Required action: How many of the lines below contain "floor"? Reply with only that figure.

BEGIN Source material

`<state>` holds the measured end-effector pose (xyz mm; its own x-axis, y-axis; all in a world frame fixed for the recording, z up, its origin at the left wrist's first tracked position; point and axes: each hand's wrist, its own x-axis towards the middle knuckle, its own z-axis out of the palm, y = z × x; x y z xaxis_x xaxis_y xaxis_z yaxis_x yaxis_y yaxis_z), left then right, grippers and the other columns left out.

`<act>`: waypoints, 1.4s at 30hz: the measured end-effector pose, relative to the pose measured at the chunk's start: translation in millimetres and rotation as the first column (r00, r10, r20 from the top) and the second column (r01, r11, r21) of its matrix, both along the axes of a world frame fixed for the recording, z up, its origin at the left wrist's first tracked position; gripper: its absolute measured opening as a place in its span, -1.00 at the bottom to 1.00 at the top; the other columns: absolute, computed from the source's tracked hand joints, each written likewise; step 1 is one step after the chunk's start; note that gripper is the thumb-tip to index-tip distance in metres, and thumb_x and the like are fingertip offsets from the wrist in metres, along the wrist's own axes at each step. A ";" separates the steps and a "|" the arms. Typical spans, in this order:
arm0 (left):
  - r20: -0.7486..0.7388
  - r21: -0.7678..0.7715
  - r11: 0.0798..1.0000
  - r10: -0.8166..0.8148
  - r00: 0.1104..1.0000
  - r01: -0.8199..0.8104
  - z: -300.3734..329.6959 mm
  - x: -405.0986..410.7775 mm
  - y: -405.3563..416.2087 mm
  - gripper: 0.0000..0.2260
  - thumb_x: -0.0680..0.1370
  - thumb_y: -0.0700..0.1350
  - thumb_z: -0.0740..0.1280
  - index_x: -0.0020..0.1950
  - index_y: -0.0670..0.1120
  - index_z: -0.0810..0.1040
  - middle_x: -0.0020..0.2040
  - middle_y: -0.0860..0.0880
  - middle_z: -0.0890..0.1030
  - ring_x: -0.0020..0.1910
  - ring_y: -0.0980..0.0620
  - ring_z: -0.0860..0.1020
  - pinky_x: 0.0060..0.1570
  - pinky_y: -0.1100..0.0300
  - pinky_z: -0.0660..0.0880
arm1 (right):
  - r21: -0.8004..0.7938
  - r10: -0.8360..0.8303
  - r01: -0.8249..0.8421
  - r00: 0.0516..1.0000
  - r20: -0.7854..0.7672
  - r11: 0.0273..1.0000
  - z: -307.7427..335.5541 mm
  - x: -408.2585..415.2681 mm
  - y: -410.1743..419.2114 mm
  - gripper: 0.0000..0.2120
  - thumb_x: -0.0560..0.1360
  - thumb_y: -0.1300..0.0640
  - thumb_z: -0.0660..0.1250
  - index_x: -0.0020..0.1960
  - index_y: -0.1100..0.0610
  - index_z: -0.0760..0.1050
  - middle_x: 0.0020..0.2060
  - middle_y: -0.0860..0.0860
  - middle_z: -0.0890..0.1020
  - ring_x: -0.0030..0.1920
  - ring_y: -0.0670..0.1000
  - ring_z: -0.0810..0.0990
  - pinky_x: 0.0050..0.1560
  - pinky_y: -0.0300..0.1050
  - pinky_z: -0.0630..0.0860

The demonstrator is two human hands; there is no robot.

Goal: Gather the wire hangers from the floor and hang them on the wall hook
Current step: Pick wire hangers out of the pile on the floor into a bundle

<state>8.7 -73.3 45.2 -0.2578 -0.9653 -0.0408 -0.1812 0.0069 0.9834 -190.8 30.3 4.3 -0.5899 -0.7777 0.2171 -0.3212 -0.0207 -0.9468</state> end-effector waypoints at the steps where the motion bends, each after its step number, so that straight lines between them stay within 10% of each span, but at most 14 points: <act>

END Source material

Your response: 2